Die Ordnungsämter sollen in Berlin die Einhaltung der Corona-Regeln kontrollieren – kommen aber in vielen Bezirken kaum hinterher. Die Mitarbeiter sind mit der Kontrolle von illegalen Partys, Regeln in Restaurants, Bars oder Parks völlig überfordert.
Nachdem anfangs die Polizei bei diesen neuen Aufgaben unterstützt hatte, sind die nun zu großen Teilen auf die Bezirke übergegangen. „Dafür müssen die Bezirke ausgestattet werden – wir brauchen Personal, Räume, Fortbildungen“, sagte Herrmann.
Müller: „Ich denke, wir sollten die Hilfe, die uns angeboten wird, auch annehmen“
Berlins Regierender Bürgermeister Michael Müller (SPD) sprach sich am Donnerstag dafür aus, die Unterstützung der bezirklichen Gesundheitsämter durch Soldaten und Mitarbeiter der Bundeswehr grundsätzlich anzunehmen.
„Ich denke, wir sollten die Hilfe, die uns von der Bundeswehr angeboten wird, auch annehmen“, erklärte Müller im Berliner Abgeordnetenhaus und machte deutlich, dass es sich auch „weiterhin über die Unterstützung sehr freuen“ würde. Er sei „sehr dankbar, wenn uns die Bundeswehr hilft, eine weltweite Krise besser zu meistern“, erklärte Müller und kündigte an, diese Haltung in einem für den Tagesverlauf anberaumten Telefonat mit Bundeskanzlerin Angela Merkel (CDU) deutlich zu machen.

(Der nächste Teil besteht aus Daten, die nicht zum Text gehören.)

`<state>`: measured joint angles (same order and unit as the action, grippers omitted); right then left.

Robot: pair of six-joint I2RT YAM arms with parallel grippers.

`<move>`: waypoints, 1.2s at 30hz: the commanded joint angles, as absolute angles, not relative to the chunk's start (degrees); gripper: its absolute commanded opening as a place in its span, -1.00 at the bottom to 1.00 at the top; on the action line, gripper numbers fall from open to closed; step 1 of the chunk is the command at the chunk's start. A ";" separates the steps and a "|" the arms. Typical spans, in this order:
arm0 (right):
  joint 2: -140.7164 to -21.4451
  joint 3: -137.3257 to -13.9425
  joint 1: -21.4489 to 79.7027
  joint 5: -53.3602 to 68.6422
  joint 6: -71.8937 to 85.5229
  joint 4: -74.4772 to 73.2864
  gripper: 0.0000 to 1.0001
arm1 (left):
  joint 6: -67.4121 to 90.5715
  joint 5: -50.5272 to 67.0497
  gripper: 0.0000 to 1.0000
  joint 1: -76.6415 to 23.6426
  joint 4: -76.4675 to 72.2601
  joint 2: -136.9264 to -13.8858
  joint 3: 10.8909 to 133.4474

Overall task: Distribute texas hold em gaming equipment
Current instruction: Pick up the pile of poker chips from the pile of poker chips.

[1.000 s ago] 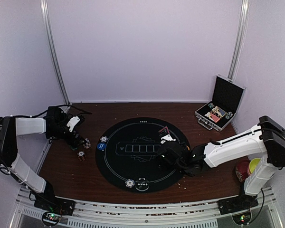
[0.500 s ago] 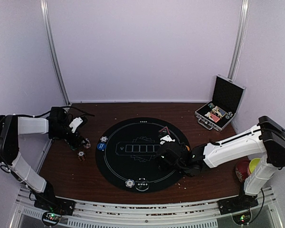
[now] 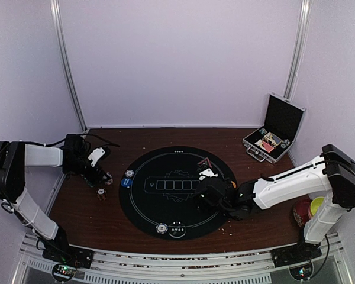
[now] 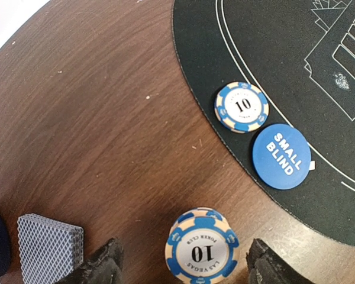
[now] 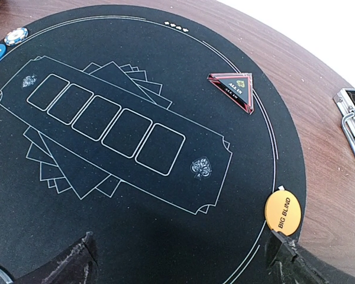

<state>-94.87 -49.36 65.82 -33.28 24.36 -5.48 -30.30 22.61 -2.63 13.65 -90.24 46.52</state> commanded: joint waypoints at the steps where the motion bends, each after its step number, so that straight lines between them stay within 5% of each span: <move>1: -95.27 -50.79 66.17 -34.71 24.35 -6.06 1.00 | -30.42 22.15 0.47 -3.21 12.04 -91.31 46.31; 36: -95.27 -50.91 66.46 -34.89 24.28 -6.24 1.00 | -31.31 23.96 -0.28 -4.11 13.60 -90.91 45.93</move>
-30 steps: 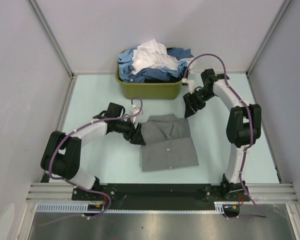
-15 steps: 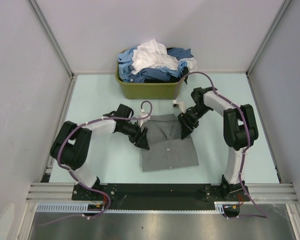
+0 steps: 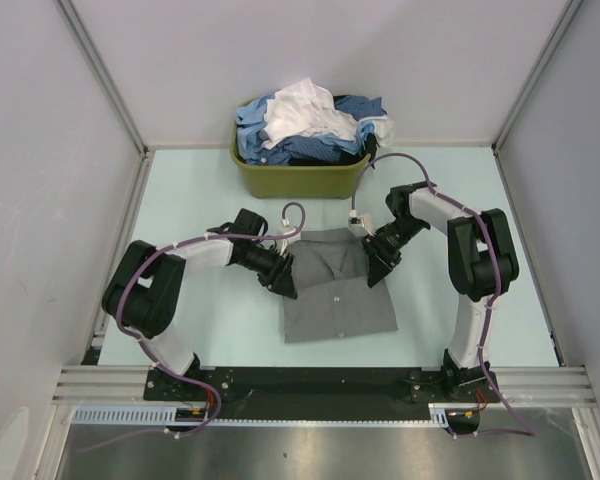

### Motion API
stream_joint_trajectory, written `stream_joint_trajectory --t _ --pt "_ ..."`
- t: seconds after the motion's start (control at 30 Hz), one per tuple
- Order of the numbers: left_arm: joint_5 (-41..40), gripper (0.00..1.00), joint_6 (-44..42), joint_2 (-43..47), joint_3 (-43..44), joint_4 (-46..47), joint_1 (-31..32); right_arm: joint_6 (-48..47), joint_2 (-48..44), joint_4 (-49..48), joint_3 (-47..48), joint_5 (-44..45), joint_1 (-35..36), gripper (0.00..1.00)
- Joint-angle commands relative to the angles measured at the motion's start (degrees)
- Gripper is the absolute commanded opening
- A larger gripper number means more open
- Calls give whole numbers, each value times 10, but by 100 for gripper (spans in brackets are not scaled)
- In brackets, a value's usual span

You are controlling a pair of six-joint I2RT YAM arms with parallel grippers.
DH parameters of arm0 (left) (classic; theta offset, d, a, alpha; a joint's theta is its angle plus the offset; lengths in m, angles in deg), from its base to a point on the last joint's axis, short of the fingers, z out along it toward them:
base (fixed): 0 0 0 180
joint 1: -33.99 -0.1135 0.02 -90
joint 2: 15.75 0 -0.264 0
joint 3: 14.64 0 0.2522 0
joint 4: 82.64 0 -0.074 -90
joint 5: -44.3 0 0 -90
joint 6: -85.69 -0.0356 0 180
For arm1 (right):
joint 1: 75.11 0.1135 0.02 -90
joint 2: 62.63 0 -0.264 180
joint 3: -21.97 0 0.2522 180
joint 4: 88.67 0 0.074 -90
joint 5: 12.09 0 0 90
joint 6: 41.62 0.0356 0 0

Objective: Fold and stack the long sleeve shirts
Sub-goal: Fold the shirt

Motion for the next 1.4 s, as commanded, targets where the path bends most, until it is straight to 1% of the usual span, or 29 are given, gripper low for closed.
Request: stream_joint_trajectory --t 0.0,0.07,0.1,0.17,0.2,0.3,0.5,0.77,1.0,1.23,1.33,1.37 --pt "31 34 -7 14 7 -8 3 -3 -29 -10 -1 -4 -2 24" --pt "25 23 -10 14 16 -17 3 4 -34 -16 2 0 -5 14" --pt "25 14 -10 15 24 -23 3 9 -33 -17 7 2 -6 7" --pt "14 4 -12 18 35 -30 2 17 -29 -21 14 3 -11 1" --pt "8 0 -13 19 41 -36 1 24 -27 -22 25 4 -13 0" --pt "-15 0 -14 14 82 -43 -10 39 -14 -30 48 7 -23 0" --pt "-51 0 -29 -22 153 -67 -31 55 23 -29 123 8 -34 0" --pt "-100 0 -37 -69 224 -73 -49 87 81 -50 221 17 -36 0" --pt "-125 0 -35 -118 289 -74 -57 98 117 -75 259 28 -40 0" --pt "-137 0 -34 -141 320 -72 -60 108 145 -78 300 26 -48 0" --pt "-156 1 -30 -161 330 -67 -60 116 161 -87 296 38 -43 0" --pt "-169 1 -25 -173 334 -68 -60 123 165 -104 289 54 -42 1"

Neben Müller äußerte sich auch Gesundheitssenatorin Dilek Kalayci (SPD) positiv über die Unterstützung der Gesundheitsämter durch die Bundeswehr. „Die Bundeswehr hat uns unter anderem beim Aufbau der Corona-Klinik auf dem Messegelände unterstützt und war in der Vergangenheit sehr willkommen“, erklärte Kalayci. Zusagen hätten bislang stets unkompliziert stattgefunden und die Offenheit der Bezirke sei nach wie vor vorhanden.